• [EXERCISE GOAL] Below are the entries. Transcribe exactly the lines from the one with "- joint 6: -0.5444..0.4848" through the one with "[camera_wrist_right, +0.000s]", ends included, and leave out all others.

• [DATA SUPPLIED]

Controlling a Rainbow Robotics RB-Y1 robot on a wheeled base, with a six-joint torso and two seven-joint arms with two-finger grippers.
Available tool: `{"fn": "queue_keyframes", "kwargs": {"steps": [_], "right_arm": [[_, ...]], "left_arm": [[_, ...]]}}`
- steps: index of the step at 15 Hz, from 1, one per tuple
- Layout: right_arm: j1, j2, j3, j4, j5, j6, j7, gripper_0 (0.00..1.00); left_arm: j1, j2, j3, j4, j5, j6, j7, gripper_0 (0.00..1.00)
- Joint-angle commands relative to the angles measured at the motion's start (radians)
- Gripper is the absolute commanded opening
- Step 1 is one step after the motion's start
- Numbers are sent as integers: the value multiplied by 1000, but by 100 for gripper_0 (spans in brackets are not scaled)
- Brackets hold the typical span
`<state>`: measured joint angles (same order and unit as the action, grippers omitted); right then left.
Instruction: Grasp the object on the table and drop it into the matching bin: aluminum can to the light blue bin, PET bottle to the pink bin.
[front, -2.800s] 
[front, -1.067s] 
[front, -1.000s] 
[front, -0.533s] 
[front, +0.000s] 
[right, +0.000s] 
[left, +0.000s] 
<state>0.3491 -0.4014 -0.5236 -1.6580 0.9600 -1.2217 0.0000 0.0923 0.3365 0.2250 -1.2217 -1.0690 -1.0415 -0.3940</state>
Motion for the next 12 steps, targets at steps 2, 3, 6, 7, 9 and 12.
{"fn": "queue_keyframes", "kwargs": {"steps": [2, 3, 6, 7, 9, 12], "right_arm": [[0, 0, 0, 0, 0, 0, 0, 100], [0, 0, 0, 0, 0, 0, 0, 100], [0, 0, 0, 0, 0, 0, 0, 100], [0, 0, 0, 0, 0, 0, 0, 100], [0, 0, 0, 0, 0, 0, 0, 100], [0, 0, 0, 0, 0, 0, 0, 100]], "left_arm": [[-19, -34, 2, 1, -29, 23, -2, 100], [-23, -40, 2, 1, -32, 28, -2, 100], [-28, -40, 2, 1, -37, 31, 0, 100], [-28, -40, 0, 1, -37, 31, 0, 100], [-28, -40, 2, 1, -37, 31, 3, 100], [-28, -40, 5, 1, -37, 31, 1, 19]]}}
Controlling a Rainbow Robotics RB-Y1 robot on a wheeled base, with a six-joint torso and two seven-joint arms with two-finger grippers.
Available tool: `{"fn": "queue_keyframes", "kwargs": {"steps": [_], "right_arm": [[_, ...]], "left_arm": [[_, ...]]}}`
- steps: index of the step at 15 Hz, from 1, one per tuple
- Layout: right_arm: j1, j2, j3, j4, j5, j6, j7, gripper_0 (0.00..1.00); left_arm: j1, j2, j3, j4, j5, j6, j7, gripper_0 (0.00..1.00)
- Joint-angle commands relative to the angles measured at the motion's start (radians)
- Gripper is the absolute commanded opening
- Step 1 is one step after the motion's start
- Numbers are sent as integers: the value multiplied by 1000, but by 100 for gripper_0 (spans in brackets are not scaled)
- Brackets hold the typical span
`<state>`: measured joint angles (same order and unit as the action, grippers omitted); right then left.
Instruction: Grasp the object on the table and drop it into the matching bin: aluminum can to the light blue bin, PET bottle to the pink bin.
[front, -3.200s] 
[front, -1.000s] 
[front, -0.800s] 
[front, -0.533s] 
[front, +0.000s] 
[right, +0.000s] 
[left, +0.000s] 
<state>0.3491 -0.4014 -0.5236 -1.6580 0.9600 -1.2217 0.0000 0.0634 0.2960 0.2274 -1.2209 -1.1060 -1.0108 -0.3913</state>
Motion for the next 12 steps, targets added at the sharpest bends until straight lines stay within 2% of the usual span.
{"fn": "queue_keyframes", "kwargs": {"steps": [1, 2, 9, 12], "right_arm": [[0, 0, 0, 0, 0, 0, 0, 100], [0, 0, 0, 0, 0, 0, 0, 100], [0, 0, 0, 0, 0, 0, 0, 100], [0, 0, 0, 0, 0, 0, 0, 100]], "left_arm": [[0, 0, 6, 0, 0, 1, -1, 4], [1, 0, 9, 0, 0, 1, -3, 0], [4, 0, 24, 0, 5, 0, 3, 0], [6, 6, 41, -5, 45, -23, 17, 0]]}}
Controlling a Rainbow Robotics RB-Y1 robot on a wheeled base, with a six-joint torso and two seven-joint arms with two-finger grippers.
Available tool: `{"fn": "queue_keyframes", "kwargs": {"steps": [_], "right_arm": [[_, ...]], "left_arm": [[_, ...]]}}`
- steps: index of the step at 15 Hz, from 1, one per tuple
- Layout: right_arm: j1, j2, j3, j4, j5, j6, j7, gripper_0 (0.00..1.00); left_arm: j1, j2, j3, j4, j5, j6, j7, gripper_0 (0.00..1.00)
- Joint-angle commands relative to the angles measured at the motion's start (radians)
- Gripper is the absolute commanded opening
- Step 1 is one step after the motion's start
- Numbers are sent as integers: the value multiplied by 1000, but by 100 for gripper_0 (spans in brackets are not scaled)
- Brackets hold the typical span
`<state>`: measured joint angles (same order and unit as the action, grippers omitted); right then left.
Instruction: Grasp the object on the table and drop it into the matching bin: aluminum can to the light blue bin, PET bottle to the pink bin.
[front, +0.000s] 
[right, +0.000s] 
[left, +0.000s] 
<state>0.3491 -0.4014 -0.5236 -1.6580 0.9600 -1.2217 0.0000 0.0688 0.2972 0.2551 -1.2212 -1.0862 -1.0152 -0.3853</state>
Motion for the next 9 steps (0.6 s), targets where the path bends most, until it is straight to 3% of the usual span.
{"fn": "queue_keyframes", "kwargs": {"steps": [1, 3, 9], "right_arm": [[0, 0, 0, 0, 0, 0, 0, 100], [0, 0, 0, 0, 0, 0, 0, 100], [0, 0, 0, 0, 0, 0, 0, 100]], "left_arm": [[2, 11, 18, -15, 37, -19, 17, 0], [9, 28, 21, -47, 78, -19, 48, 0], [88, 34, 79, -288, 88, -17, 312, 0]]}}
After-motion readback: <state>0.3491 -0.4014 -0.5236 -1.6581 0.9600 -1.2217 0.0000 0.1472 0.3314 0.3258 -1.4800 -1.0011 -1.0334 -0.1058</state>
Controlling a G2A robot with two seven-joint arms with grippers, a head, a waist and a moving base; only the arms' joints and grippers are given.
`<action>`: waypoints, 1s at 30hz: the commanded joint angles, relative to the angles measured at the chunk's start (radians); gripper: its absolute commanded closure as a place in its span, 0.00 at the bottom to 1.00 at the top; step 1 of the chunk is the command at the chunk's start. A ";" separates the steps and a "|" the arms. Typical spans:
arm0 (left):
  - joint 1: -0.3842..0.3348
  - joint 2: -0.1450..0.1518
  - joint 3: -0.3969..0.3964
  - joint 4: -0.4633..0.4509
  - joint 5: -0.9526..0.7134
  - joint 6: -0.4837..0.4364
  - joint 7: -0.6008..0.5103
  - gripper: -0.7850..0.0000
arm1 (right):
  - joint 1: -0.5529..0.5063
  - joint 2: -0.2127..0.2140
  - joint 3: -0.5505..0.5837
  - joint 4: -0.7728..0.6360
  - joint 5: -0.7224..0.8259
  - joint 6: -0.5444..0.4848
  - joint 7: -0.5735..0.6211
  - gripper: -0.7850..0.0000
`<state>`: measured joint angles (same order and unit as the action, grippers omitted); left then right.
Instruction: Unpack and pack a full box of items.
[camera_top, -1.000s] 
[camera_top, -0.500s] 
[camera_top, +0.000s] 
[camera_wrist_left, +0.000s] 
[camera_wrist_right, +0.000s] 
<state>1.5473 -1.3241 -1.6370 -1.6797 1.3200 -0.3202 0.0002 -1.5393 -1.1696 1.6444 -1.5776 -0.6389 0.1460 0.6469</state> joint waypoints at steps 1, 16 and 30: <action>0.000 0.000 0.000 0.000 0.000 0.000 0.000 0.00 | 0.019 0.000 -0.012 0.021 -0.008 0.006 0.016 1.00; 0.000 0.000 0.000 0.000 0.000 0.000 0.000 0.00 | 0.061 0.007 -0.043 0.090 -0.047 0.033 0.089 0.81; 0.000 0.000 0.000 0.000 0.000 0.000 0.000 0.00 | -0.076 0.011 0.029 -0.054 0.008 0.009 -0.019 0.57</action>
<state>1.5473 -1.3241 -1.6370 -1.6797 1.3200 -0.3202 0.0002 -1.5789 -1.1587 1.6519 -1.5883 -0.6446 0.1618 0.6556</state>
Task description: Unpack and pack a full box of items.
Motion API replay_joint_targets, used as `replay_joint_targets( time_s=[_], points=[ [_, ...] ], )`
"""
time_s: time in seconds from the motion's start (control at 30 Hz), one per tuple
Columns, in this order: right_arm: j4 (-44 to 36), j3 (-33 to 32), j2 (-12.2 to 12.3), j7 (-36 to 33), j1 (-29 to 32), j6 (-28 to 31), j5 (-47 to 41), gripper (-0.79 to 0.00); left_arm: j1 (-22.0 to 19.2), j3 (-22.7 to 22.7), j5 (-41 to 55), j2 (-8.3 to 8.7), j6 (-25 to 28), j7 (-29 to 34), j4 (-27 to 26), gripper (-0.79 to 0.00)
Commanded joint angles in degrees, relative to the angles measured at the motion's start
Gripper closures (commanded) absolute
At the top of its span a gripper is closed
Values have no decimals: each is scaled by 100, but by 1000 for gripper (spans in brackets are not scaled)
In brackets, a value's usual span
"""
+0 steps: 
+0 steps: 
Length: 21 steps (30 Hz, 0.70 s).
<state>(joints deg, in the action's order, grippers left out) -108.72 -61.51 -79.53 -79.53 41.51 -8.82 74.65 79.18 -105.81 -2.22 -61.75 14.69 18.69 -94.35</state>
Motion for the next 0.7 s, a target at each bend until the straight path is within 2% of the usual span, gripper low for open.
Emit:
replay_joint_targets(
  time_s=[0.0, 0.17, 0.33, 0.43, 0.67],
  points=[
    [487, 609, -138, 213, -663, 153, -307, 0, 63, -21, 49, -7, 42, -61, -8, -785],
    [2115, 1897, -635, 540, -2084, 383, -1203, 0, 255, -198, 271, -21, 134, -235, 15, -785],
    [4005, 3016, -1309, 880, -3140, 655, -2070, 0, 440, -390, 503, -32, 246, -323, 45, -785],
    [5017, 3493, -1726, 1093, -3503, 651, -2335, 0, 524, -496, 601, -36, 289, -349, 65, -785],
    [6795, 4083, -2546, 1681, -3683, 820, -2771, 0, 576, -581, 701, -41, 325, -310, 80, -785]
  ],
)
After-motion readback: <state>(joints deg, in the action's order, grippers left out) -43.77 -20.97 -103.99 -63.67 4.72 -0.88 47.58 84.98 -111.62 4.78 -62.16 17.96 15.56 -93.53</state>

• [WRITTEN ANSWER]
  - joint 6: -0.5444..0.4848
  - joint 7: -0.5735..0.6211
  - gripper: -0.7850..0.0000
`<state>`: measured joint angles (same order and unit as the action, grippers omitted); left then right.
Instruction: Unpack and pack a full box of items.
[camera_top, -1.000s] 
[camera_top, -0.500s] 
[camera_top, +0.000s] 
[camera_wrist_left, +0.000s] 
[camera_wrist_right, +0.000s] 

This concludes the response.